Following on from my first blog about the film ‘State of Play’ based on South Korean pro gamers playing Star Craft, I have done some research into certain thoughts and epiphany which I observed whilst viewing the film.
The first point I broke down through research was; “Korean culture is very minimalistic players don’t own many possessions and sleep on thin mats instead of in beds – this was very interesting to note”. Research revealed that Koreans spend a lot of time cleaning their floors due to the lifestyle centred on the floor. Dining tables are normally very low to the ground as dinner is usually eaten on the floor. Even today, most people sleep on the floor (Lee 2016).
My second point which I researched into focused on players living together. “Professional players live together in a house with up to 14 players under the one roof. Is this to reinforce teamwork or for economic needs (cheaper?)”. Bago (2016) explains the reasoning behind the gaming house in his article. ‘The roots of the gaming house began as a money-saving measure for players to pursue competitive gaming opportunities in the cost-prohibitive city of Seoul.’

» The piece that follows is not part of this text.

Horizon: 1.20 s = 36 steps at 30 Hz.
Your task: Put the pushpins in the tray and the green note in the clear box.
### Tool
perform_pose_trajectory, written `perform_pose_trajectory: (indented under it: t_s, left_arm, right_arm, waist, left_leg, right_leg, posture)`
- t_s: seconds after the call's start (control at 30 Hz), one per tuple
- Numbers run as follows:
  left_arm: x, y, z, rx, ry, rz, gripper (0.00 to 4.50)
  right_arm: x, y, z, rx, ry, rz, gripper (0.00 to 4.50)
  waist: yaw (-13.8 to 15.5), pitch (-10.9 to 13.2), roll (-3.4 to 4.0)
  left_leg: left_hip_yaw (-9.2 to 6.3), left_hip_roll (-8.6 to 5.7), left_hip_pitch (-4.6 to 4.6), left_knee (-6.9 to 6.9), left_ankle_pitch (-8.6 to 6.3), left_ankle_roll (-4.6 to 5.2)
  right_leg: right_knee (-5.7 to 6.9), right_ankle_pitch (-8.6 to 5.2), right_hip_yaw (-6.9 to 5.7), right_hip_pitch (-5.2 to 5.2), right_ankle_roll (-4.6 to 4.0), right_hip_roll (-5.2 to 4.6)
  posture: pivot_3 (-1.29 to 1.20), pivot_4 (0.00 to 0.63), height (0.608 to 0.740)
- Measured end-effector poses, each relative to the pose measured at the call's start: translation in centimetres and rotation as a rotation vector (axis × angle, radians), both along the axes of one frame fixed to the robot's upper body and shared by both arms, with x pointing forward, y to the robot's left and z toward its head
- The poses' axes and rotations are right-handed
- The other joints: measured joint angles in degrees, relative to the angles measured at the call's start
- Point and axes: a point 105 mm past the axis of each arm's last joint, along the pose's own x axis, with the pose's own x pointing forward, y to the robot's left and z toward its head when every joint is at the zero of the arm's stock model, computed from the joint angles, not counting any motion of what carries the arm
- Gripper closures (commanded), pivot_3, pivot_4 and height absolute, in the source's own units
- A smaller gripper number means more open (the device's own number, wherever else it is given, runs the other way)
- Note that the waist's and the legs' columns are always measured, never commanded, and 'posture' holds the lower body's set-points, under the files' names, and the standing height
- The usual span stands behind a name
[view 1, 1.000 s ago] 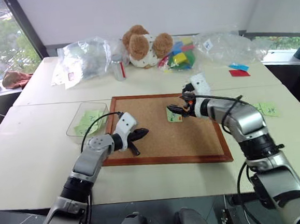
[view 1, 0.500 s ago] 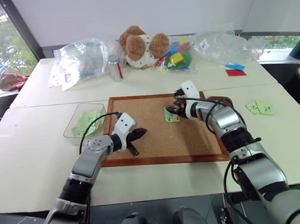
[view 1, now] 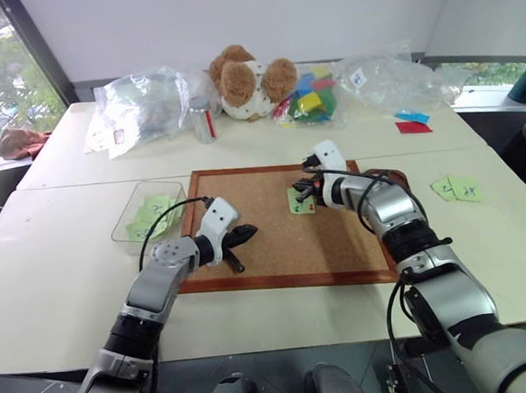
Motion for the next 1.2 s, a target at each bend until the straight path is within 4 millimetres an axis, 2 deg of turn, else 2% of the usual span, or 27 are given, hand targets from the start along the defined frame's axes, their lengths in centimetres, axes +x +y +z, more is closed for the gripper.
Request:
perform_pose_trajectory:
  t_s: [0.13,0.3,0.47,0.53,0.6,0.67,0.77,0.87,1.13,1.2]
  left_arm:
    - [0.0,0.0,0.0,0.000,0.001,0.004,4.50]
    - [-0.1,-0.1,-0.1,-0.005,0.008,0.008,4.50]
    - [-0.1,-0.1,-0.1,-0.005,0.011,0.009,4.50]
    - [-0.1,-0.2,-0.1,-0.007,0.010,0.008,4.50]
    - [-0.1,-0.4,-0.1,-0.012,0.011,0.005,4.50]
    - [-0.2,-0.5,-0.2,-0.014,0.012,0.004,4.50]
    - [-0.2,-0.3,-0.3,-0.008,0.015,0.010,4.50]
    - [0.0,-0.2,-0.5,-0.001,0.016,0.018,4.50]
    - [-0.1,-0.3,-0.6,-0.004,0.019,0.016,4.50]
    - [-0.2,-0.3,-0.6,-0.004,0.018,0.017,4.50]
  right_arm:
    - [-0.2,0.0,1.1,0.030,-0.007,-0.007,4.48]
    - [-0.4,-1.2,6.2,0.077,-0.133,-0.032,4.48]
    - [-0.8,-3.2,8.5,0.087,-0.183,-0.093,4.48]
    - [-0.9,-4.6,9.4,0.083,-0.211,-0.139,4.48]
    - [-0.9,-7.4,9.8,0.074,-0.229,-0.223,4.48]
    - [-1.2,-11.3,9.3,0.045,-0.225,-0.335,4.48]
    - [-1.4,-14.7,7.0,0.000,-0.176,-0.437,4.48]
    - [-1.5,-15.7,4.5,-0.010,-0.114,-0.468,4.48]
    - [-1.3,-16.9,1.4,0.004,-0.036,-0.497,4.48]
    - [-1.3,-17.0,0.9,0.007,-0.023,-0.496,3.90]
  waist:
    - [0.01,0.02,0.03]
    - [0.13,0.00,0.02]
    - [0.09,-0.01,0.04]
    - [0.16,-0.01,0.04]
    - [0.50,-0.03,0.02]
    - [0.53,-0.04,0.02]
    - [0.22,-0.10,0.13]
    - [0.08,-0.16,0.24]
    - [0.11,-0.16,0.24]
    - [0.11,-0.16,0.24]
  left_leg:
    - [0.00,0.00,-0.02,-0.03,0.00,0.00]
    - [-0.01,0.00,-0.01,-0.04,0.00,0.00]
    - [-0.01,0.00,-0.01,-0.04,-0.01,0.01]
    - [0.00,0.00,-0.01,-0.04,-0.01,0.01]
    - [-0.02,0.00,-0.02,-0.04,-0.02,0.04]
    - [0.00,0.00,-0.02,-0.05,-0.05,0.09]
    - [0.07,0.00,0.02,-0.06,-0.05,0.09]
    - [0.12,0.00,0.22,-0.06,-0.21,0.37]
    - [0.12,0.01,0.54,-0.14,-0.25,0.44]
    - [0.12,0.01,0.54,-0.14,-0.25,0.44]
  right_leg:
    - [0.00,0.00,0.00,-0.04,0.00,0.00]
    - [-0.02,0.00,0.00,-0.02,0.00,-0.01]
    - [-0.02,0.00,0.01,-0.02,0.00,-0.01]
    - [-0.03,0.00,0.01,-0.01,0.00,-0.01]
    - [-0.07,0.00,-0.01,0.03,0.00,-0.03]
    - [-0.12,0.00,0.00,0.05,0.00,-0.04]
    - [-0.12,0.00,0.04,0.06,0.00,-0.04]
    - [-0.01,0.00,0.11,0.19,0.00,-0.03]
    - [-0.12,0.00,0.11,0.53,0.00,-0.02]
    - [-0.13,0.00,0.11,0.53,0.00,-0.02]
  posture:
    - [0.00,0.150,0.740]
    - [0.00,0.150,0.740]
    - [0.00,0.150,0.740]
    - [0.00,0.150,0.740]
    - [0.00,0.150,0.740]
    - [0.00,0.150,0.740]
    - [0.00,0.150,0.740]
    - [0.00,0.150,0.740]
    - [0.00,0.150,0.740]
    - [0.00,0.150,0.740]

I also researched further into players practising 10-12 hours a day on Star Craft. As a sports player the idea that players train that long on their chosen game struck me as over training and I thought injury would surely occur. “Players train 10-12 hours a day on Star Craft which is an insane amount of screen time surely headaches and RSI play a part in the long term?” Jacobs (2015) looked into two Korean players training schedule. He found that Chae “Piglet” Gwan-jin and Kim “Fenix” Jae-hun, are notorious for pushing the physical boundaries for how much a person can practice. They often sleep only four hours a night and practice between 12 and 14 hours per day.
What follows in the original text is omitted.